### WORK INSTRUCTIONS
Search the listing below for lines that hold the word "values", and report only how many there are.

┌──

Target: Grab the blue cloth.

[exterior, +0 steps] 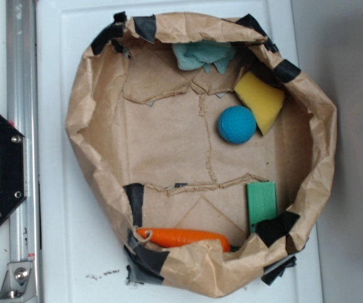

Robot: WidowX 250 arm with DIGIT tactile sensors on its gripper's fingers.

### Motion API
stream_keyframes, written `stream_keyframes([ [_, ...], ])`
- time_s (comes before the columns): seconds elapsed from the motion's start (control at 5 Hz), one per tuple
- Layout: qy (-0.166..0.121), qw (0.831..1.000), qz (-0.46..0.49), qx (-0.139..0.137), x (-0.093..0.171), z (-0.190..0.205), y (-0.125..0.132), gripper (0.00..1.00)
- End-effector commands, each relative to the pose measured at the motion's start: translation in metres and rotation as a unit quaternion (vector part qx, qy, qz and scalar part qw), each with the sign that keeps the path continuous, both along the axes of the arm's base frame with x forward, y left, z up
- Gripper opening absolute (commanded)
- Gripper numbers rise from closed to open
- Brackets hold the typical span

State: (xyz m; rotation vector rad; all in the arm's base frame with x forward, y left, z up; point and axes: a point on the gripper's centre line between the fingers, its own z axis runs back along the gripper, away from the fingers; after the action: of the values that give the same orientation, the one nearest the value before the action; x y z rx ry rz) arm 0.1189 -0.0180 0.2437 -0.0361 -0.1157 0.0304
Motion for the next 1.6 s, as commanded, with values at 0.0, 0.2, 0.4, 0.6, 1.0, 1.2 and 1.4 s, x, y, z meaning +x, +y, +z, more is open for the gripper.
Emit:
stream_keyframes([
  [0.0, 0.000, 1.000, 0.000, 0.000, 0.000, 0.000, 0.000, 1.00],
  [0.2, 0.004, 1.000, 0.025, 0.007, 0.050, -0.029, 0.004, 1.00],
  [0.4, -0.023, 0.997, 0.067, 0.022, 0.095, -0.045, 0.000, 1.00],
  [0.6, -0.017, 0.994, 0.109, 0.005, 0.114, -0.072, 0.015, 1.00],
  [1.0, -0.024, 0.957, 0.289, 0.025, 0.137, -0.134, 0.045, 1.00],
  [1.2, -0.039, 0.940, 0.336, 0.052, 0.149, -0.150, 0.048, 1.00],
  [1.4, -0.055, 0.916, 0.390, 0.081, 0.160, -0.161, 0.054, 1.00],
])
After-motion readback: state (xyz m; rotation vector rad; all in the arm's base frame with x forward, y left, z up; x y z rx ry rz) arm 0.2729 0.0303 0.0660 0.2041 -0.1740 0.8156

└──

### RESULT OF THE TASK
2